### Work instruction
Find and copy each line of the listing below that has the word "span" in it.

BEGIN

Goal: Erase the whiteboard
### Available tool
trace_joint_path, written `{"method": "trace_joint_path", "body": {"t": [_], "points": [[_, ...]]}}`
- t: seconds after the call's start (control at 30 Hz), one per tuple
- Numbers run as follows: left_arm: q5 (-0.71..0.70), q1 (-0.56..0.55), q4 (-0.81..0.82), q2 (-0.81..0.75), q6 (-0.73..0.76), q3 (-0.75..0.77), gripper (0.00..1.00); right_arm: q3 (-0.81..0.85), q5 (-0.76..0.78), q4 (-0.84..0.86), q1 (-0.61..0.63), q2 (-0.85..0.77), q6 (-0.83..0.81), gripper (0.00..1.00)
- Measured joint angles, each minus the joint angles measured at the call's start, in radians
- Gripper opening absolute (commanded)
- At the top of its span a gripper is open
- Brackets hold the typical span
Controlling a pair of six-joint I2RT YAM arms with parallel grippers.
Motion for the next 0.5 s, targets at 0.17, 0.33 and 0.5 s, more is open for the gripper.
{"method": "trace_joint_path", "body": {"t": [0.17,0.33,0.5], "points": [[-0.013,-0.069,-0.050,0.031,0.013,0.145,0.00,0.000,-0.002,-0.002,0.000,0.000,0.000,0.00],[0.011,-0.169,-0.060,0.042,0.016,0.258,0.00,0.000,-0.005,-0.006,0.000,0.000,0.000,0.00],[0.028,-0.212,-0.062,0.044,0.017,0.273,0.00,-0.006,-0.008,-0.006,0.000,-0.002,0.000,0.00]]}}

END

### Written solution
- At the top of its span a gripper is open
- Brackets hold the typical span

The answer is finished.